The Easy Button

The Easy Button

Jeff McLanahan
Contributing Writer
Service Experts/Enercare

Back in 2005, Staples advertisements began showing a large red push-button marked “easy” and a slogan that stated, “That was easy.”  This was meant to communicate how easy it is to do business with Staples as a consumer.

Since that time, many people have begun referring to the “easy button” for a variety of reasons, but all of them had to do with making a process or procedure easier to complete.

A critical process that needs to be easy is learning and development.

1. Learning and development opportunities must be easy to access.

Whether your content is delivered in a classroom, through a webinar, or from a learning management system, it must be easily accessible by your users.  Review the process for registering for an offering.  Does it take more than a few clicks of the mouse?  Does the user’s information automatically populate or do they need to fill it in each time they register for a new course?  Are course descriptions available for each offering and is the time length of the course identified?

2. Learning and development opportunities must be easy to use.

After registering for a course, are follow-up confirmations sent out with the location of the classroom training course, the start and end times, what to bring versus what will be provided.  For online courses, can the user simply click on a link to launch the course or do they need to go to another location within the learning management system to get started.  Does classroom training have participant interactions built into the day or is it a lecture?  Is online content presented in short, manageable chunks of content or single stream of content that drones on for 30 minutes or more?

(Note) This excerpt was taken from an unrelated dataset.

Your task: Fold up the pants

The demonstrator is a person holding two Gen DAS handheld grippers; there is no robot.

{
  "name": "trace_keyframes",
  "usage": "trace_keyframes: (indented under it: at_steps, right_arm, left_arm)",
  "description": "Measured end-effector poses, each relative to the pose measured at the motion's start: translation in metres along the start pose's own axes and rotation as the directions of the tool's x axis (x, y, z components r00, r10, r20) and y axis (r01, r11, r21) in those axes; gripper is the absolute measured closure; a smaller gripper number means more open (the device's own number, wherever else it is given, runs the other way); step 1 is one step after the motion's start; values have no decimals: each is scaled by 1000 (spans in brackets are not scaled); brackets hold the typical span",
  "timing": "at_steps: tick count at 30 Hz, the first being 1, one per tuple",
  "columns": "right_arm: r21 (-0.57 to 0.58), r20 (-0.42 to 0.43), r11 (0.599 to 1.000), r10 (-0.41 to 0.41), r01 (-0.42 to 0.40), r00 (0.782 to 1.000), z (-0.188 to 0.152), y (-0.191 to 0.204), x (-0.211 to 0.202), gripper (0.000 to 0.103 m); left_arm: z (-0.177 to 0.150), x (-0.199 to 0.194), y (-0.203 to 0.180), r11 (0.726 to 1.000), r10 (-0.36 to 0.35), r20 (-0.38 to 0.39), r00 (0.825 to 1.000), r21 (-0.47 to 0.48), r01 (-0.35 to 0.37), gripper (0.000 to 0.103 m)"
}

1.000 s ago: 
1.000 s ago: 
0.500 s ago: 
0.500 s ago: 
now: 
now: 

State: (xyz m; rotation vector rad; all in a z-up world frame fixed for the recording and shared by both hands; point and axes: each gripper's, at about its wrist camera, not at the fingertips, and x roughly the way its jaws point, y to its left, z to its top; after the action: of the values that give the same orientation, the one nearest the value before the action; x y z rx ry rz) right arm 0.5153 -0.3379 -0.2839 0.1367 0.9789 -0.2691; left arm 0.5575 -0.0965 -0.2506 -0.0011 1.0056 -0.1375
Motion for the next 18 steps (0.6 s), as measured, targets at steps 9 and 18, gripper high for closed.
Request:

3. Learning and development opportunities must be easy to apply.

At the conclusion of the course offering, are the next steps clearly identified?  Does the user have a list of suggested ways to begin applying what they have learned?  Are there resources and reference materials that can be downloaded by the user to help them with the practical application?

Another consideration for making learning and development easy is allowing for and even encouraging, informal learning.  Do you have a forum where employees can ask questions of their co-workers and share best practices?  If so, is this forum easily accessible?

Employees want learning and development opportunities, but they also want the “easy button.”  Set your employees and your company up for success by supplying both!